Entries taken from a collection
┄┄┄┄┄┄┄┄┄┄

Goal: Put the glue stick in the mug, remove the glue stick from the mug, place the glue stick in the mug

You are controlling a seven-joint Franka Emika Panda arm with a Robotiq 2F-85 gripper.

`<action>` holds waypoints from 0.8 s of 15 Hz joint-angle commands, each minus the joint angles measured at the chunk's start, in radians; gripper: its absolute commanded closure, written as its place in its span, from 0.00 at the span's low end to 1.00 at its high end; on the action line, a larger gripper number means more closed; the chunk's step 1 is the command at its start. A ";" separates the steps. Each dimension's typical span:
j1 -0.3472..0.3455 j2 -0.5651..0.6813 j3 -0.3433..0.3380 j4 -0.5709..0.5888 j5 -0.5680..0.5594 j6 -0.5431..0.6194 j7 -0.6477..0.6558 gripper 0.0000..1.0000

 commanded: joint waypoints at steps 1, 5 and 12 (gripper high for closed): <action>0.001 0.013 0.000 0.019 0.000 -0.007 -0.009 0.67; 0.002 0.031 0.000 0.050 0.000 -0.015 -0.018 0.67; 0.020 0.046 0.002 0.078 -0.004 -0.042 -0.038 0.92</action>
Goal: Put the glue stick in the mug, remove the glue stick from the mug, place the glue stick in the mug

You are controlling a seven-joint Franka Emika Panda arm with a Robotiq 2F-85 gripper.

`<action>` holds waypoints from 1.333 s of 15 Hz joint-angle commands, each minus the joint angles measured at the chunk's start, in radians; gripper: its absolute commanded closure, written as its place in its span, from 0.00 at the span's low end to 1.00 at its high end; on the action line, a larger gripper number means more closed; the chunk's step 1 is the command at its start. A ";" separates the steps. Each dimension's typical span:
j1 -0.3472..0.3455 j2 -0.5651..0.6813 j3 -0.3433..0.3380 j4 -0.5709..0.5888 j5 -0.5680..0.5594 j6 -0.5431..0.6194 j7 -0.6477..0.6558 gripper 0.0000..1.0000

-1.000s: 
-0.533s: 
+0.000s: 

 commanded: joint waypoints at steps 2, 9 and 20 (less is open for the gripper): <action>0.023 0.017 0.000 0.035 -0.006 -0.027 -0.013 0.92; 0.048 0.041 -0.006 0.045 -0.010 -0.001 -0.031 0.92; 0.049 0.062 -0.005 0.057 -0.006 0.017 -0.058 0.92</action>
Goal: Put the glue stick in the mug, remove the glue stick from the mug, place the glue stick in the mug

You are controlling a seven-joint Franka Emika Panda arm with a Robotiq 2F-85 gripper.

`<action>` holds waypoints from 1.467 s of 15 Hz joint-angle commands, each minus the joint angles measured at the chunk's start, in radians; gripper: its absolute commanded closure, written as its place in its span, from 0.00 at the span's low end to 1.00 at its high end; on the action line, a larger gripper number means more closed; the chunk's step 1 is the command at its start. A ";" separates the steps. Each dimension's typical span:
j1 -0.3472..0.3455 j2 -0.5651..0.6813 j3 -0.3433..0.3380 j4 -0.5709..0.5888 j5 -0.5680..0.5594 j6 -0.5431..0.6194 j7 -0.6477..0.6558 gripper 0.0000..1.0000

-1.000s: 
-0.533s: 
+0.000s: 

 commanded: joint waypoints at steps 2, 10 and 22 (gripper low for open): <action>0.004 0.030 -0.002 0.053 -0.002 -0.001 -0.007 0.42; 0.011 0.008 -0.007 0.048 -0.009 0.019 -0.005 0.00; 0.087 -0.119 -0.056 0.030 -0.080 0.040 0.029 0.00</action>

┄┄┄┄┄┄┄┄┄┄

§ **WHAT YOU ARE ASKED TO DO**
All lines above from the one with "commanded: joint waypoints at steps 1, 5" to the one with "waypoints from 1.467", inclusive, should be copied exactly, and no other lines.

§ **RESPONSE FOR THIS EXERCISE**
 commanded: joint waypoints at steps 1, 5 and 12 (gripper high for closed): <action>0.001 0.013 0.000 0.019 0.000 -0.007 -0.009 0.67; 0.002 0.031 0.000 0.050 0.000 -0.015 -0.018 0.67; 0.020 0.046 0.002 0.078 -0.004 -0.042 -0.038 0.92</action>
Goal: Put the glue stick in the mug, remove the glue stick from the mug, place the glue stick in the mug

You are controlling a seven-joint Franka Emika Panda arm with a Robotiq 2F-85 gripper.

`<action>` holds waypoints from 1.333 s of 15 Hz joint-angle commands, each minus the joint angles measured at the chunk's start, in radians; gripper: its absolute commanded closure, written as its place in its span, from 0.00 at the span's low end to 1.00 at its high end; on the action line, a larger gripper number means more closed; the chunk's step 1 is the command at its start. A ";" separates the steps. Each dimension's typical span:
j1 -0.3472..0.3455 j2 -0.5651..0.6813 j3 -0.3433..0.3380 j4 -0.5709..0.5888 j5 -0.5680..0.5594 j6 -0.5431..0.6194 j7 -0.6477..0.6558 gripper 0.0000..1.0000

-1.000s: 
-0.533s: 
+0.000s: 

 commanded: joint waypoints at steps 2, 9 and 20 (less is open for the gripper): <action>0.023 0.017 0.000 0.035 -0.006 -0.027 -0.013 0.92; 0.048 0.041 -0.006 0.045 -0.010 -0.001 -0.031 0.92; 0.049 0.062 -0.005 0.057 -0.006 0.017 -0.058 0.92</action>
Goal: Put the glue stick in the mug, remove the glue stick from the mug, place the glue stick in the mug

You are controlling a seven-joint Franka Emika Panda arm with a Robotiq 2F-85 gripper.

`<action>` holds waypoints from 1.467 s of 15 Hz joint-angle commands, each minus the joint angles measured at the chunk's start, in radians; gripper: its absolute commanded closure, written as its place in its span, from 0.00 at the span's low end to 1.00 at its high end; on the action line, a larger gripper number means more closed; the chunk's step 1 is the command at its start. A ";" separates the steps. Each dimension's typical span:

With that, the output is done.